**INPUT DATA**
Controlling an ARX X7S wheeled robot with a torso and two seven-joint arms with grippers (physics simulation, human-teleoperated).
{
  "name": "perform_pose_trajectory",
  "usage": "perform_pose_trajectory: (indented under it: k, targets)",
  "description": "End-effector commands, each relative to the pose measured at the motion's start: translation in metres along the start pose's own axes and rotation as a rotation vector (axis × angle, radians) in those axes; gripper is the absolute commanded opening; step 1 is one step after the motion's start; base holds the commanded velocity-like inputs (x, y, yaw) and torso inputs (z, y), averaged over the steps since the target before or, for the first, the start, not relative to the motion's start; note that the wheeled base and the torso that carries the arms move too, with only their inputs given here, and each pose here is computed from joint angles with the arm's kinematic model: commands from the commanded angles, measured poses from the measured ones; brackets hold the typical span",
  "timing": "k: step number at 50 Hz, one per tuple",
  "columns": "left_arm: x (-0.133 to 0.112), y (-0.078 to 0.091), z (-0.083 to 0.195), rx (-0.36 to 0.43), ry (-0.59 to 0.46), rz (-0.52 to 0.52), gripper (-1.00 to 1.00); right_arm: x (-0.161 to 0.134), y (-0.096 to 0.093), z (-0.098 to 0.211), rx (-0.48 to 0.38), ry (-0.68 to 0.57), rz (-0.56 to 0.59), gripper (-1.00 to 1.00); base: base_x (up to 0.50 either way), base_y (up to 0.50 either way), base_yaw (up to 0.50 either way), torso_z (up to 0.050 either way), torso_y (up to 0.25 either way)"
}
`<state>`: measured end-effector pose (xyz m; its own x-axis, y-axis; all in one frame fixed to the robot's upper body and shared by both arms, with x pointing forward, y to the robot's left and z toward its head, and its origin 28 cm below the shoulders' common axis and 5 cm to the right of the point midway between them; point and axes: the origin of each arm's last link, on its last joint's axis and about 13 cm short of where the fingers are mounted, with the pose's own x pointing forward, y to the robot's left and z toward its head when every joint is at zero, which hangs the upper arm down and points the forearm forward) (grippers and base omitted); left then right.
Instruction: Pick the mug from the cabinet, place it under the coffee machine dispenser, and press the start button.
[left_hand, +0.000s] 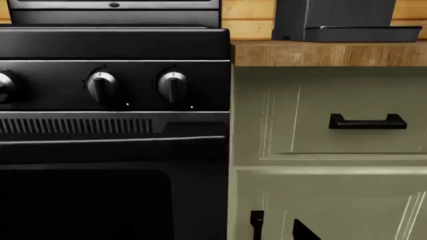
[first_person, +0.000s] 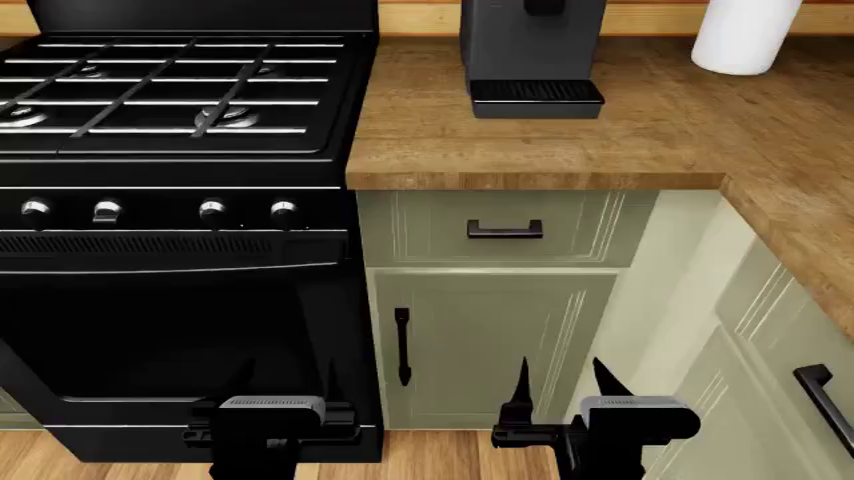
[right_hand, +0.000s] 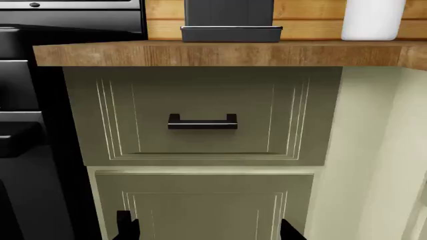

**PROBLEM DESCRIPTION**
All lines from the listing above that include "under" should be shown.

**RESPONSE TO THIS EXERCISE**
  "usage": "perform_pose_trajectory: (indented under it: k, targets)",
Instruction: Pick the mug from the cabinet, place it under the coffee machine dispenser, and press the start button.

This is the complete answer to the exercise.